The Road, The Race And The Finish Line

by Kevin Burton

   Most of the words I share today come from Truth For Life, the Cleveland ministry founded by Alistair Begg. But I also imagine them coming also from my late mother.

   They are words she might well have spoken in her final days.

   Mom died May 4. She had close to 92 years behind her and was very much looking forward to an end to suffering and to meeting her Savior in Heaven.

   Begg’s title for this short message was “God will finish His work.” What a blessed promised is that! He begins by talking about perfection, both the kind my mother got last month and the kind I need to be pursuing as long as I am still walking God’s green earth.

   “Remember that there are two kinds of perfection that the Christian needs—the perfection of justification in the person of Jesus, and the perfection of sanctification accomplished in him by the Holy Spirit.”
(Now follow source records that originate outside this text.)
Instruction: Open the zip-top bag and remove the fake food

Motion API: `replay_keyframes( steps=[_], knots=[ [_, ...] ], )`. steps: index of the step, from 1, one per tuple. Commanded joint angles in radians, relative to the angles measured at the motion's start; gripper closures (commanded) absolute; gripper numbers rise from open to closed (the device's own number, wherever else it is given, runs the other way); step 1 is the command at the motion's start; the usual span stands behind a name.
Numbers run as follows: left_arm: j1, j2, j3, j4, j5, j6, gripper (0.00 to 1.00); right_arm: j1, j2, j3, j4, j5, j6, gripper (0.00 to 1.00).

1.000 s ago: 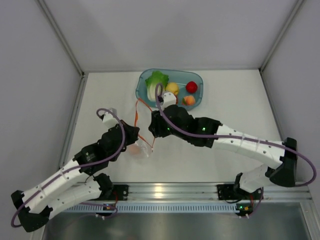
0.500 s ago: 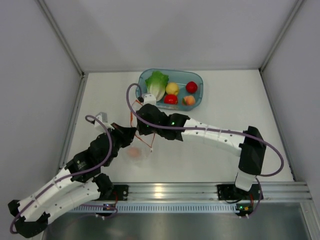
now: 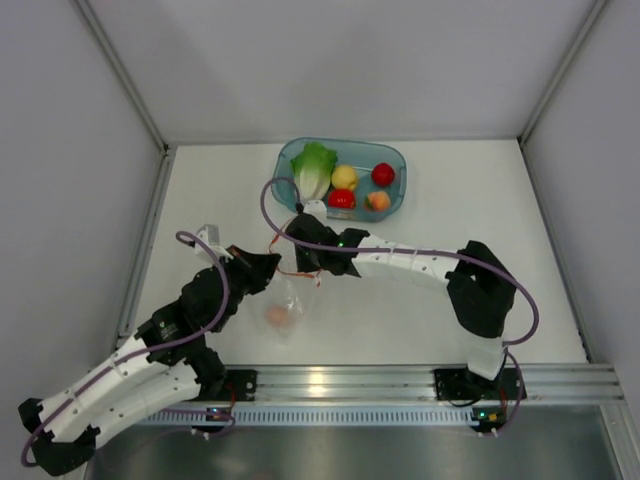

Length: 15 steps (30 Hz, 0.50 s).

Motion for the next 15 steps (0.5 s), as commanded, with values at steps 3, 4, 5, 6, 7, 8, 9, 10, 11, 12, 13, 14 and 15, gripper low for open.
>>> replay_keyframes(
  steps=[3,4,5,6,7,8,9,10,11,12,13,14,15],
  knots=[
    [0.000,0.029,-0.015,0.121,0.030,-0.011,1.00,-0.063,-0.143,-0.134,-0.056,0.179,-0.053,0.76],
    [0.000,0.042,-0.021,0.127,0.037,-0.010,1.00,-0.066,-0.170,-0.136,-0.085,0.262,-0.074,0.77],
    [0.000,0.052,-0.024,0.136,0.046,-0.010,1.00,-0.066,-0.184,-0.140,-0.121,0.299,-0.088,0.77],
    [0.000,0.075,-0.027,0.145,0.056,-0.008,1.00,-0.066,-0.195,-0.143,-0.179,0.337,-0.099,0.77],
    [0.000,0.088,-0.033,0.164,0.072,-0.007,1.00,-0.064,-0.218,-0.145,-0.211,0.401,-0.107,0.77],
    [-0.001,0.101,-0.041,0.175,0.081,-0.007,1.00,-0.064,-0.232,-0.156,-0.231,0.414,-0.113,0.77],
    [0.000,0.127,-0.044,0.184,0.090,-0.002,1.00,-0.067,-0.246,-0.163,-0.254,0.417,-0.122,0.76],
    [-0.001,0.141,-0.045,0.195,0.104,-0.001,1.00,-0.067,-0.270,-0.172,-0.256,0.396,-0.127,0.76],
    [-0.001,0.172,-0.050,0.202,0.115,0.006,1.00,-0.067,-0.284,-0.198,-0.251,0.372,-0.130,0.75],
    [-0.001,0.186,-0.049,0.211,0.125,0.010,1.00,-0.066,-0.296,-0.209,-0.238,0.330,-0.131,0.75],
    [-0.003,0.198,-0.047,0.222,0.139,0.015,1.00,-0.064,-0.322,-0.225,-0.224,0.298,-0.137,0.75],
    [-0.010,0.221,-0.039,0.225,0.141,0.027,1.00,-0.063,-0.333,-0.258,-0.199,0.252,-0.154,0.75],
    [-0.019,0.232,-0.035,0.225,0.135,0.033,1.00,-0.061,-0.344,-0.275,-0.175,0.155,-0.162,0.74]
  ],
)
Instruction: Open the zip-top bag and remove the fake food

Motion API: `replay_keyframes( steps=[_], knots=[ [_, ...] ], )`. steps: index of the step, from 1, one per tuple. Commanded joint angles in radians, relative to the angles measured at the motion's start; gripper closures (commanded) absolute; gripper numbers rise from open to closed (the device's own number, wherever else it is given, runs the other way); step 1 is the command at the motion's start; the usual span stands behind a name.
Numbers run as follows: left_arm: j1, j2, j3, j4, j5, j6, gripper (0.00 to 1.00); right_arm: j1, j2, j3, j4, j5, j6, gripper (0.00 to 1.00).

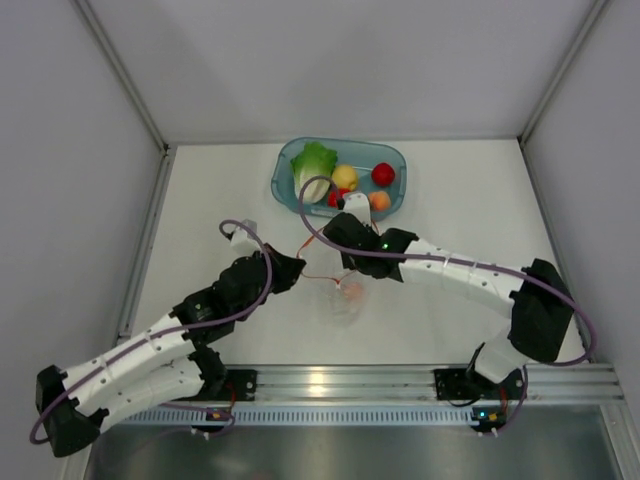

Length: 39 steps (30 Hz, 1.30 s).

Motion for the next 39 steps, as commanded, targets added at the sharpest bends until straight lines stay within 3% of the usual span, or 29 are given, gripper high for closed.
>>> replay_keyframes(
  steps=[1,14,22,35,39],
  knots=[
    [-0.025,0.039,0.005,0.084,0.022,0.031,1.00,0.005,-0.056,-0.066,0.040,-0.156,-0.048,0.73],
    [-0.197,0.138,0.058,0.084,-0.153,0.040,1.00,0.077,-0.056,-0.208,0.077,-0.185,0.000,0.57],
    [-0.224,0.145,0.062,0.083,-0.183,0.054,1.00,0.068,0.016,-0.218,0.104,-0.199,0.018,0.45],
    [-0.230,0.141,0.056,0.083,-0.182,0.057,1.00,0.028,0.074,-0.314,0.244,-0.196,0.044,0.45],
    [-0.230,0.135,0.048,0.083,-0.192,0.057,1.00,0.026,0.087,-0.318,0.253,-0.197,0.056,0.52]
  ],
)
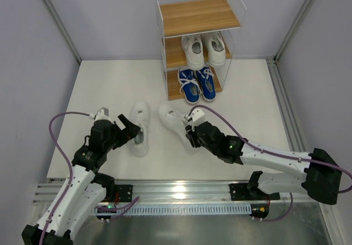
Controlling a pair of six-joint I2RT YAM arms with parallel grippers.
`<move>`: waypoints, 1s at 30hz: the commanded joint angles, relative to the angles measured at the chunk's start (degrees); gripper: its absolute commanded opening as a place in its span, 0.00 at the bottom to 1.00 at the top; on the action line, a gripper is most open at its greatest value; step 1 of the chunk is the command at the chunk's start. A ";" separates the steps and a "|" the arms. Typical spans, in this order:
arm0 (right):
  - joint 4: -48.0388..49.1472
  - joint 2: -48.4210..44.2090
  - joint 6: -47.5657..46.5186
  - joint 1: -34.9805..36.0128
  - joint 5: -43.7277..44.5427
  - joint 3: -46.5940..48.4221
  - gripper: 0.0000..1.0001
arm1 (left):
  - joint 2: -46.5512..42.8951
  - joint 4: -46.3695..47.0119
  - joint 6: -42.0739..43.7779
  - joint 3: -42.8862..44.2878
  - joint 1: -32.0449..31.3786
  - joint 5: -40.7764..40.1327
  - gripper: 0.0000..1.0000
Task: Place and organize the shoes onto the shoe shelf
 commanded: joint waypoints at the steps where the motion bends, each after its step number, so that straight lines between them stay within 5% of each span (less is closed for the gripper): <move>1: 0.11 -9.60 -2.94 -0.82 3.88 4.32 0.04 | -0.60 1.70 0.63 1.03 0.27 0.12 0.99; 17: -17.22 -21.48 -17.96 -1.70 15.12 31.90 0.04 | -0.33 2.31 0.54 1.82 0.27 0.73 1.00; 26: -18.80 -10.69 -31.06 -3.45 22.77 57.03 0.04 | -0.33 2.23 0.63 2.34 0.18 0.73 1.00; 30: -24.93 -1.91 -30.37 -11.43 16.29 73.68 0.04 | -0.77 2.14 0.72 2.52 0.18 0.73 1.00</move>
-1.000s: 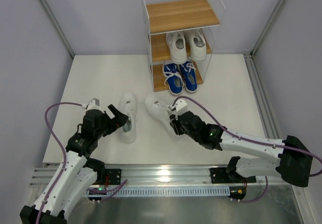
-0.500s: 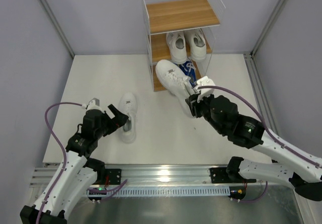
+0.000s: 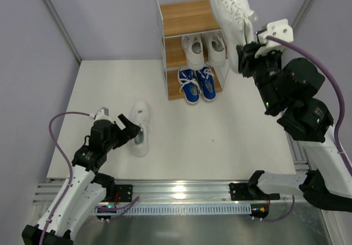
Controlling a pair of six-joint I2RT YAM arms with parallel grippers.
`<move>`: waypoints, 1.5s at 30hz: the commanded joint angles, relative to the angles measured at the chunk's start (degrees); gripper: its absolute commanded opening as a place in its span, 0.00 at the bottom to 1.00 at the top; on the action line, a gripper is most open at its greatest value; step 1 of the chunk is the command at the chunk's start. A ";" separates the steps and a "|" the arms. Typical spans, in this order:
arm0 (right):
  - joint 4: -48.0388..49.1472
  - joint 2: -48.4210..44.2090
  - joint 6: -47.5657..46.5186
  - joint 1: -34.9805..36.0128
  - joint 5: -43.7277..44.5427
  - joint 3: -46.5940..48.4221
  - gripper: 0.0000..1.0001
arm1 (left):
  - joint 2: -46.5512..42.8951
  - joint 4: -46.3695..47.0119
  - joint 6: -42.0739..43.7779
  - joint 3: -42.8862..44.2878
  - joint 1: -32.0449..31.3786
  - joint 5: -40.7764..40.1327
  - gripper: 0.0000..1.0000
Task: Place and organize the shoes onto the shoe shelf
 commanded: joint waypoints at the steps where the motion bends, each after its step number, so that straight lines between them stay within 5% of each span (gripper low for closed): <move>1: -4.63 10.04 -2.70 -9.20 -7.59 15.38 0.04 | -0.68 1.90 0.81 2.61 0.18 0.60 1.00; 6: -16.62 25.29 1.17 -23.12 -24.24 40.44 0.04 | -1.39 1.20 1.16 3.05 0.27 0.60 1.00; 15: -15.31 32.68 5.84 -33.24 -42.52 42.93 0.04 | -2.97 0.23 1.07 2.61 0.27 1.92 1.00; 45: -6.44 39.36 16.12 -35.79 -34.37 46.44 0.04 | -3.41 -0.21 1.25 2.96 0.27 -0.28 1.00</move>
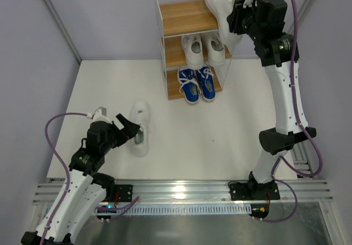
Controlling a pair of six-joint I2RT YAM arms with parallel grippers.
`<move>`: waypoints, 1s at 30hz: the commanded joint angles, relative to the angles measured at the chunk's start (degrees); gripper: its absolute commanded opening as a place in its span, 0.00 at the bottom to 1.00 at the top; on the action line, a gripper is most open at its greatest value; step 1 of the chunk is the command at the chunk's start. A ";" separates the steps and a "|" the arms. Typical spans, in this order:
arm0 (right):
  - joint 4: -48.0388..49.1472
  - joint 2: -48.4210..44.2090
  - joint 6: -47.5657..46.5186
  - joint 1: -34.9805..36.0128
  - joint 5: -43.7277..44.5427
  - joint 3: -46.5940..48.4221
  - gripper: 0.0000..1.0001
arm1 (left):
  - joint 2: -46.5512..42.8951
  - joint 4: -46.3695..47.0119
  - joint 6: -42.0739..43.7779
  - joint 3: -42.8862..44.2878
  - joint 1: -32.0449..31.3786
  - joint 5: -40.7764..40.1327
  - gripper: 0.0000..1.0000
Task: Place and organize the shoes onto the shoe shelf
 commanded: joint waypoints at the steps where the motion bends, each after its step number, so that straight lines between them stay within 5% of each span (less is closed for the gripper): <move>1: 11.94 -1.09 1.30 -0.10 0.65 4.28 0.04 | -0.13 0.18 1.27 2.17 0.27 -1.15 1.00; 6: 12.30 -0.74 2.53 -0.10 0.65 4.45 0.05 | -0.22 0.01 1.27 2.26 0.27 -1.33 1.00; 10: 12.21 -1.44 2.79 -0.10 0.21 4.11 0.41 | -0.22 0.01 1.27 2.35 0.18 -1.33 1.00; 17: 15.37 -4.86 3.06 -0.01 0.03 2.17 0.84 | -0.31 -0.35 1.27 2.53 0.27 -1.33 1.00; 24: 20.55 -11.00 3.85 -0.01 -2.33 -2.13 0.96 | -0.83 -1.22 1.35 3.05 0.18 -1.59 1.00; 30: 26.88 -24.70 -0.18 5.15 -2.70 -17.92 1.00 | -1.80 -2.10 1.36 2.97 0.27 -2.21 1.00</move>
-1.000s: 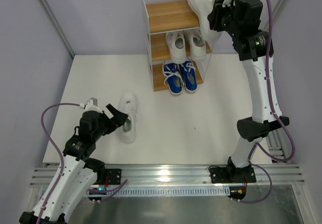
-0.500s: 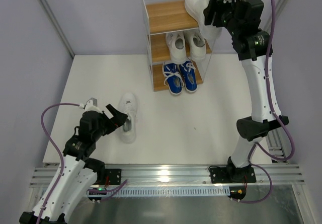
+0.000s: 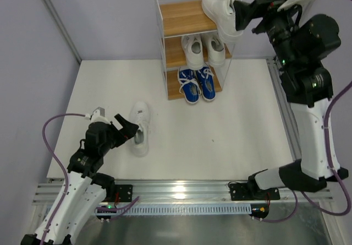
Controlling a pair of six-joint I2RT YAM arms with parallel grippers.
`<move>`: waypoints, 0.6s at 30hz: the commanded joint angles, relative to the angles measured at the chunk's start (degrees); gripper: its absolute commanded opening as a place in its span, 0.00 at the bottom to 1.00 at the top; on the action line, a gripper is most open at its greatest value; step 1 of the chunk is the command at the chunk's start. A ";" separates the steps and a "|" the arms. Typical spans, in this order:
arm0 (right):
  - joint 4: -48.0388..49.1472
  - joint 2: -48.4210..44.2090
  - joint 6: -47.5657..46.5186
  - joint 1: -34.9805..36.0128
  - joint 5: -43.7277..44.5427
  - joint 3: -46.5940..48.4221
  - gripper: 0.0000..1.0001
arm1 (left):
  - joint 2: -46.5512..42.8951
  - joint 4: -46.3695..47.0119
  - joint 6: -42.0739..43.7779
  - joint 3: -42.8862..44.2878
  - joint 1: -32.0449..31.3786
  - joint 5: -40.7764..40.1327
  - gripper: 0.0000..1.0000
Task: Place and organize the shoes onto the shoe shelf
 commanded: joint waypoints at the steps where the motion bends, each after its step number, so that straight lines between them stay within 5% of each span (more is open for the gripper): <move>1: 8.00 -12.49 -3.99 6.69 -0.75 -14.03 1.00 | -0.56 -0.46 1.16 2.11 0.27 -1.20 1.00; 4: 9.33 -19.03 -7.69 16.86 0.30 -29.76 1.00 | -0.29 -0.29 1.07 2.03 0.18 -1.20 1.00; 11: 22.90 -27.22 -5.07 41.23 20.77 -67.95 1.00 | -0.03 -1.43 1.25 3.16 0.27 -1.81 0.99; 18: 34.64 -21.34 8.30 47.67 22.80 -84.86 1.00 | 2.51 -5.01 2.21 6.67 0.18 -1.73 1.00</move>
   “At present, corruption still remains even in the hearts of the regenerate—experience soon teaches us this. Within us there still are lusts and evil imaginations,” Begg writes. “But I rejoice to know that the day is coming when God shall finish the work that He has begun; and He will present my soul not only perfect in Christ, but perfect through the Spirit, without spot or blemish or any such thing.”

   Can it be true that this poor sinful heart of mine is to become holy even as God is holy? Can it be that this spirit, which often cries, ‘Wretched man that I am! Who will deliver me from this body of death?’1 shall get rid of sin and death—that I will have no evil sounds to vex my ears, and no unholy thoughts to disturb my peace?”

   “May this happy hour come quickly! When I cross the Jordan, the work of sanctification will be finished; but not until that moment shall I ever claim perfection in myself. Then my spirit will have its last baptism in the Holy Spirit’s fire,” Begg writes.

   “I think I long to die to receive that last and final purification that will usher me into heaven. An angel will not be any purer than I shall be, for I shall be able to say, in a double sense, ‘I am clean,’ through Jesus’ blood and through the Spirit’s work,” Begg writes.

    For 91-plus years my mother walked the road I still traverse. Her race is now run. God has bestowed on her that perfection he has promised to all those who believe in Jesus and His substitutionary death on the cross. I shall not reach that perfection until I stand by her side in Heaven.

   The finish line she reached is still in my future. Until such time as I reach it, I need to be yielded to the Holy Spirit and His process of sanctification, scrubbing away that part of me that smacks of Kevin, and taking on Jesus Christ.

   “We should extol the power of the Holy Spirit who makes us fit to stand before our Father in heaven!,” Begg writes.  Yet we must not allow the hope of perfection there to make us content with imperfection now. If it does this, our hope cannot be genuine; for a good hope is a purifying thing, even now.”

   “Grace must be at work in us now or it will not be perfected in us then. Let us pray to ‘be filled with the Spirit,’ that we may increasingly bring forth the fruits of righteousness.”

   Begg wrote of longing for death. Knowing what I know about Heaven and earth, I should be longing for death. But I don’t know that I exactly am.

   But with Mom’s death, Heaven got a lot more real to me. I pray that my remaining days will be a good preparation for that time.